In this Aug. 2, 2017, file photo, a vehicle with the Nebraska State Patrol logo is parked in a state patrol facility in Omaha, Neb. Brienne Splittgerber, a former Nebraska State Patrol trooper, has lost her lawsuit against the state alleging that she and other women were put through a medically unnecessary and invasive pelvic exam during the hiring process. (AP Photo/Nati Harnik, File)
March 27, 2019 - 10:45 AM

OMAHA, Neb. - A former Nebraska State Patrol trooper has lost her lawsuit against the state alleging that she and other women were put through a medically unnecessary and invasive pelvic exam during the hiring process.

Senior U.S. District Judge Joseph Bataillon ruled Brienne Splittgerber didn't have enough evidence and dismissed her lawsuit, the Lincoln Journal Star reported.

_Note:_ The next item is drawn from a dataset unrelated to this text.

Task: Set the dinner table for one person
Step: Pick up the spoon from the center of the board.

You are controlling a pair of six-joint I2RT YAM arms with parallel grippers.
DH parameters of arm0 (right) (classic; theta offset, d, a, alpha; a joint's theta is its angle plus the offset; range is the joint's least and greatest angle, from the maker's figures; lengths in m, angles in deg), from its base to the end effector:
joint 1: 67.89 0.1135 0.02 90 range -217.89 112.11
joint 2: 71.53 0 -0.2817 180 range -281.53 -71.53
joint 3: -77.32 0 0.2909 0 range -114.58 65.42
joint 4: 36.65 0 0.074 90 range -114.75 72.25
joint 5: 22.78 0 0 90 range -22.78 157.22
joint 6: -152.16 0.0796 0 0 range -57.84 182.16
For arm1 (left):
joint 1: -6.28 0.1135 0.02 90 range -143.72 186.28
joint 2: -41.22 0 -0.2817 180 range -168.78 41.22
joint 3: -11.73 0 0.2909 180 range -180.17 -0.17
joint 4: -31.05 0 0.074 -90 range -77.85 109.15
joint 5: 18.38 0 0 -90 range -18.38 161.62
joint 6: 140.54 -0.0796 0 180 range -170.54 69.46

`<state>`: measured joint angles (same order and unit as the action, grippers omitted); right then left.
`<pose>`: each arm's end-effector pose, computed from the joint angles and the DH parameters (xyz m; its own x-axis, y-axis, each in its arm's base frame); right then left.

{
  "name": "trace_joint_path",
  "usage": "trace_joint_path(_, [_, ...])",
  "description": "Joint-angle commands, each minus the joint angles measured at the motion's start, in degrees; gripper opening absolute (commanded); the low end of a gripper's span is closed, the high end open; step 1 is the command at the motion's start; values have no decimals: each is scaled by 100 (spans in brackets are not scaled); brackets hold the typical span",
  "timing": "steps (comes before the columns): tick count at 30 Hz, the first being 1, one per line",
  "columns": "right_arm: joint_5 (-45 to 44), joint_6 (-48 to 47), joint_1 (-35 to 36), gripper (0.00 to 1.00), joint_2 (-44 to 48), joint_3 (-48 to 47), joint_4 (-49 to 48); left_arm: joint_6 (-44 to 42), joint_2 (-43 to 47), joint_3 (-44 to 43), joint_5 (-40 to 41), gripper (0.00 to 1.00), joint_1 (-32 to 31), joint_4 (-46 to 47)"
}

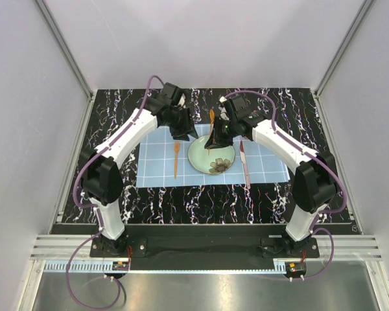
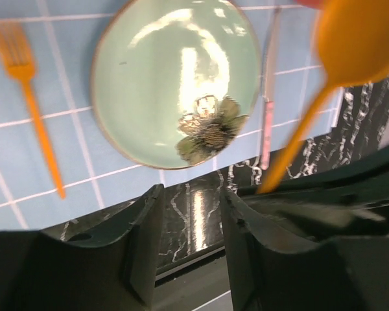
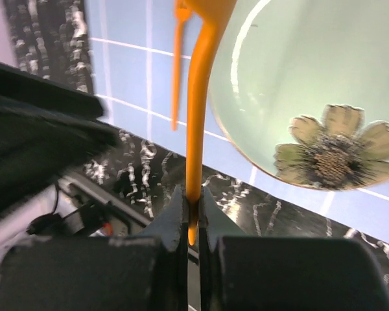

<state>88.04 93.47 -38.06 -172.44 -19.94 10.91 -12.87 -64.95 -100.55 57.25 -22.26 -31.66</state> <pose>0.3820 0.2517 0.2559 -0.9197 0.0326 -0.3913 -0.2109 0.7996 0.5623 0.4042 -0.2423 0.2889 -0.9367 -0.1644 -0.3091 0.0132 0.8657 -0.5004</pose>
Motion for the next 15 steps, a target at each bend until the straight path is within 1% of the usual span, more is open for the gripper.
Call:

"There is no evidence in the record, other than plaintiff's bare hearsay and foundationless assertions, that the physical standards are medically inappropriate or that the examining physician inappropriately conducted the examination," Bataillon wrote.

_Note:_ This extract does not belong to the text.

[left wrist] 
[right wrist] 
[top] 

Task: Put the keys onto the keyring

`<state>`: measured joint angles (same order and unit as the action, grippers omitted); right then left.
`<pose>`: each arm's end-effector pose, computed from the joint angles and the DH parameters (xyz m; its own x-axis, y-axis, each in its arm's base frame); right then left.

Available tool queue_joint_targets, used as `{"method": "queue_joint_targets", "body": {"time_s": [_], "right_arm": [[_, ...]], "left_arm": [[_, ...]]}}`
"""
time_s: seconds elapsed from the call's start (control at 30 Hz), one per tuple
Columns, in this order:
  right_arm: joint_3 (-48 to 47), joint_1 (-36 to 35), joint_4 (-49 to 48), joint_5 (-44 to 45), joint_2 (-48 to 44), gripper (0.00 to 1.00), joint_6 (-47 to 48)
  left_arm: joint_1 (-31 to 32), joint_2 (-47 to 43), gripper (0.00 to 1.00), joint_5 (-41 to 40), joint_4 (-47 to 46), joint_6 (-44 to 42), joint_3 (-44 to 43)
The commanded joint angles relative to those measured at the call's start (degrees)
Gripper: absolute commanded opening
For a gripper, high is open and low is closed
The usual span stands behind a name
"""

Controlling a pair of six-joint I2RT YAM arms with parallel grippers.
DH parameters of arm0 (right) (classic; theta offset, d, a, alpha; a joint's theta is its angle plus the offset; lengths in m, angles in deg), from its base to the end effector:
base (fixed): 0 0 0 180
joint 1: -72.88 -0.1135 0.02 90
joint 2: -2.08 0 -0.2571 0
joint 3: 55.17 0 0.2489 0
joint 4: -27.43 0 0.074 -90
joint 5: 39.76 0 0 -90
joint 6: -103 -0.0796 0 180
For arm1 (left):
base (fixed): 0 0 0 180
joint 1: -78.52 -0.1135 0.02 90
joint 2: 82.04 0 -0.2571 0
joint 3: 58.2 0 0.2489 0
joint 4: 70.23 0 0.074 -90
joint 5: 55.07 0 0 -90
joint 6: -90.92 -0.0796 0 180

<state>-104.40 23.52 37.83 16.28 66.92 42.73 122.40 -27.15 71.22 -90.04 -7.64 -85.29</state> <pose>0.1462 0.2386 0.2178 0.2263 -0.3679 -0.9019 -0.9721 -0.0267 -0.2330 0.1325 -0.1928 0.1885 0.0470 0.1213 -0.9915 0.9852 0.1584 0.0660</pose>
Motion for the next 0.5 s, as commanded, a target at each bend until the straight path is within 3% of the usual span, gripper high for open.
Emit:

Splittgerber sued in 2017, alleging that she had to undergo a vaginal and rectal physical examination to check for a hernia and hemorrhoids before being hired in 2015. The exam was performed by a male doctor the state patrol selected, and men weren't required to go through the examination, the lawsuit said.

Splittgerber complained to her superiors after being told by her family doctor that there was no legitimate medical purpose for the exam. She was told an investigation was underway, but was disturbed that female patrol candidates from subsequent recruitment classes continued to be sent to the same doctor to submit to the exams, the lawsuit said.

The lawsuit also alleged that the state patrol tried to cover up wrongdoing and created a hostile work environment for Splittgerber after she complained. Splittgerber resigned from the patrol in May.

Bataillon said there was no evidence that similar exams weren't conducted on male candidates. He said there was also no evidence of a hostile work environment or a cover up, noting that a report about the complaint was issued and policy was adjusted to allow job candidates to request a doctor of a specific gender or have their own doctor perform the exam.